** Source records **
= = = =
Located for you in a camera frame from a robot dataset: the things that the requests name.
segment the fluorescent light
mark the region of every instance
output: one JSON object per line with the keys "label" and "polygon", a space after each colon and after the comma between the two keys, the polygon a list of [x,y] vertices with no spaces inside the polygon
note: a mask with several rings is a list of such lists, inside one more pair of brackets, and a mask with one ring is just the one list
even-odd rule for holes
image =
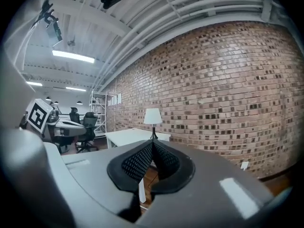
{"label": "fluorescent light", "polygon": [[71,88],[71,87],[66,87],[66,89],[79,90],[79,91],[86,91],[85,89],[77,89],[77,88]]}
{"label": "fluorescent light", "polygon": [[85,61],[88,63],[94,63],[95,59],[92,57],[85,57],[79,54],[74,54],[74,53],[69,53],[69,52],[64,52],[64,51],[53,51],[54,56],[58,57],[67,57],[67,58],[72,58],[72,59],[77,59],[80,61]]}
{"label": "fluorescent light", "polygon": [[42,86],[41,83],[35,83],[35,82],[29,82],[29,81],[27,81],[27,84],[29,84],[31,86]]}

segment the floor
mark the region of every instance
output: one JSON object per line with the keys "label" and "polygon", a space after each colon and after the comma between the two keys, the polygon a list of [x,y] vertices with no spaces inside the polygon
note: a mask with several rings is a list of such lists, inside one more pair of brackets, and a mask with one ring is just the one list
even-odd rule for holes
{"label": "floor", "polygon": [[[98,138],[98,139],[94,139],[93,142],[93,146],[96,146],[98,148],[98,150],[105,150],[108,148],[107,142],[106,142],[106,138]],[[77,150],[75,148],[75,144],[71,144],[68,146],[69,151],[62,154],[62,155],[66,155],[66,154],[76,154]]]}
{"label": "floor", "polygon": [[[98,147],[98,150],[104,150],[107,149],[107,142],[106,138],[99,138],[94,140],[94,146]],[[76,148],[75,145],[70,145],[70,150],[63,155],[66,154],[76,154]],[[155,183],[158,182],[158,176],[157,171],[153,168],[149,168],[146,172],[145,177],[143,178],[144,187],[145,187],[145,194],[146,194],[146,202],[140,203],[142,213],[146,211],[147,208],[152,203],[150,191],[151,186],[153,186]],[[264,184],[269,188],[269,190],[272,192],[274,196],[278,195],[280,192],[282,192],[284,189],[291,186],[290,182],[290,174],[286,173],[282,176],[279,176],[275,179],[265,181]]]}
{"label": "floor", "polygon": [[[145,187],[145,194],[146,194],[146,199],[147,201],[145,203],[141,203],[141,206],[144,208],[149,208],[149,206],[152,203],[150,191],[151,191],[151,186],[153,184],[158,182],[158,177],[157,177],[157,171],[155,169],[149,168],[148,171],[146,172],[145,177],[143,178],[143,183]],[[284,174],[282,176],[279,176],[277,178],[274,178],[269,181],[263,182],[264,185],[268,187],[270,192],[276,196],[280,192],[282,192],[284,189],[288,188],[291,186],[290,182],[290,174]]]}

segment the white desk
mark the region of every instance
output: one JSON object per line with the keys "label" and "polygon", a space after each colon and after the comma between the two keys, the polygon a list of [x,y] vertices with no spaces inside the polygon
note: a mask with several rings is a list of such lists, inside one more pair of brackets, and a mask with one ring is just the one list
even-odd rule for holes
{"label": "white desk", "polygon": [[[105,135],[108,144],[108,149],[111,149],[113,147],[112,143],[117,147],[120,147],[126,144],[135,143],[140,140],[149,140],[152,135],[152,131],[132,128],[132,129],[121,130],[117,132],[105,133]],[[165,133],[156,133],[156,136],[158,137],[159,140],[170,141],[171,135]],[[142,203],[146,201],[143,179],[139,183],[139,200]]]}

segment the white shelving unit
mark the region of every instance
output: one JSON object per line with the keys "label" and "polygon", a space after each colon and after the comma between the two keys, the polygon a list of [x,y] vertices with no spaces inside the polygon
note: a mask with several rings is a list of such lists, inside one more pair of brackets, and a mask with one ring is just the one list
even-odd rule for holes
{"label": "white shelving unit", "polygon": [[94,130],[96,138],[105,137],[106,133],[106,103],[107,94],[92,91],[90,94],[89,111],[97,116],[96,128]]}

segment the office chair
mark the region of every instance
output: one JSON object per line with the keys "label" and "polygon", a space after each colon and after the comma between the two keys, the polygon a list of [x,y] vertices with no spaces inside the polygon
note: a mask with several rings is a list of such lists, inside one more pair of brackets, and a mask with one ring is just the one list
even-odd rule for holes
{"label": "office chair", "polygon": [[84,117],[84,123],[83,126],[85,127],[86,133],[84,135],[79,136],[78,142],[81,142],[80,146],[76,146],[77,153],[80,153],[83,150],[91,151],[90,149],[98,148],[96,146],[93,146],[89,141],[94,140],[95,138],[95,124],[97,122],[97,116],[94,116],[93,112],[87,112]]}
{"label": "office chair", "polygon": [[79,114],[77,113],[78,109],[76,107],[71,107],[71,109],[72,110],[69,114],[71,121],[74,123],[80,124]]}
= = = =
** Task description **
Could you find every line in the records above that has the string "segment" and copy it?

** Written reply **
segment the fluorescent light
segment the floor
segment the white desk
segment the white shelving unit
segment the office chair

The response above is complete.